Exercise brief :: All of the data that follows should be given again exactly, without its images.
[[ Data open ]]
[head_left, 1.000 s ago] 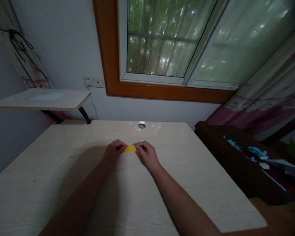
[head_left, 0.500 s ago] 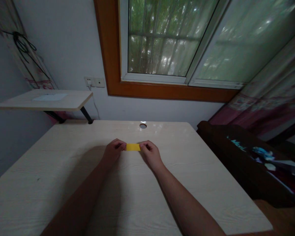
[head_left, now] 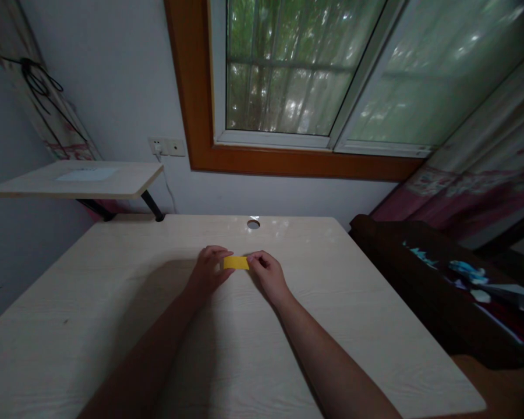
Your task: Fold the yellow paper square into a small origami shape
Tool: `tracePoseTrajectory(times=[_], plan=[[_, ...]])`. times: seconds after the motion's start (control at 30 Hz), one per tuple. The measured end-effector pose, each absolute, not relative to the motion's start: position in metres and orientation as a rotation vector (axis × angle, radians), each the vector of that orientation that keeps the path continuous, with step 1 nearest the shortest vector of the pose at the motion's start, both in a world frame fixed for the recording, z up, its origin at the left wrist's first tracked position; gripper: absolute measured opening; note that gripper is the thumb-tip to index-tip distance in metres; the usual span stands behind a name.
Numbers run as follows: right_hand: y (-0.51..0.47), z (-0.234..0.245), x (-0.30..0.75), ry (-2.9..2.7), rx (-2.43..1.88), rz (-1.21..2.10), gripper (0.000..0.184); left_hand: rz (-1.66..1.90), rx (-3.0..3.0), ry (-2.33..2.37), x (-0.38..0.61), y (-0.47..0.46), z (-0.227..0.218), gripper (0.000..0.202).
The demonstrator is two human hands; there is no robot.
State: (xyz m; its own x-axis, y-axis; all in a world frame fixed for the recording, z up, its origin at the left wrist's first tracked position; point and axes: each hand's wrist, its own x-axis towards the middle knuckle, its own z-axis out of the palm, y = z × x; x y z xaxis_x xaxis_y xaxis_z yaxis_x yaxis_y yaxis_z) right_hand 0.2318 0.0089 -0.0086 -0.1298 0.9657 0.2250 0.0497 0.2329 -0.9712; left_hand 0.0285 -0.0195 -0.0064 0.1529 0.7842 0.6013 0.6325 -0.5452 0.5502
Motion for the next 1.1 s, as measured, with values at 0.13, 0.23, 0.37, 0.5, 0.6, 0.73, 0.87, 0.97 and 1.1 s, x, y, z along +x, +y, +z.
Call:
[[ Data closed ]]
Result of this exercise ::
[head_left, 1.000 s ago] 
[head_left, 0.500 s ago] 
[head_left, now] 
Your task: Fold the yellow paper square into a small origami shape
Tool: `tracePoseTrajectory(times=[_], plan=[[_, ...]])`. times: seconds after the motion's start (control at 30 Hz), one per tuple. The measured end-effector pose, each absolute, not relative to the motion's start: position in metres and orientation as a rotation vector (axis × angle, radians), each the vector of that orientation that keeps the path continuous, with step 1 nearest the shortest vector of the pose at the motion's start, both in a world frame fixed for the recording, z up, its origin at the left wrist's first tracked position; gripper: absolute measured opening; note that gripper is the thumb-tip to index-tip distance in metres; the usual span stands behind a name.
Numbers run as follows: right_hand: y (-0.51..0.47), z (-0.234..0.245), x (-0.30..0.75), ry (-2.9..2.7), rx (-2.43..1.88), rz (-1.21..2.10), gripper (0.000..0.184); left_hand: rz (-1.66..1.90), rx (-3.0..3.0), ry (-2.33..2.37), x (-0.38..0.61), y (-0.47..0.46), z (-0.227..0.218), gripper (0.000..0.202).
The demonstrator is two human hands; there is no robot.
State: (xyz m; its own x-axis, y-axis; all in a world frame fixed for the recording, z up, its origin at the left wrist's first tracked position; point and axes: each hand's wrist, its own x-axis towards the middle knuckle, its own z-axis out of the palm, y = z × x; x y z xaxis_x xaxis_y xaxis_z yaxis_x yaxis_y yaxis_z) right_hand 0.2318 0.0089 -0.0086 -0.1298 0.9657 0.2250 0.0497 0.2329 -0.9712; left_hand 0.0285 -0.0195 -0.0064 0.1529 0.7842 0.6013 0.6325 -0.5452 0.5502
Motion for the next 1.1 s, as measured, with values at 0.13, 0.23, 0.37, 0.5, 0.6, 0.73, 0.87, 0.97 and 1.1 s, x, y, z along +x, +y, +z.
Call:

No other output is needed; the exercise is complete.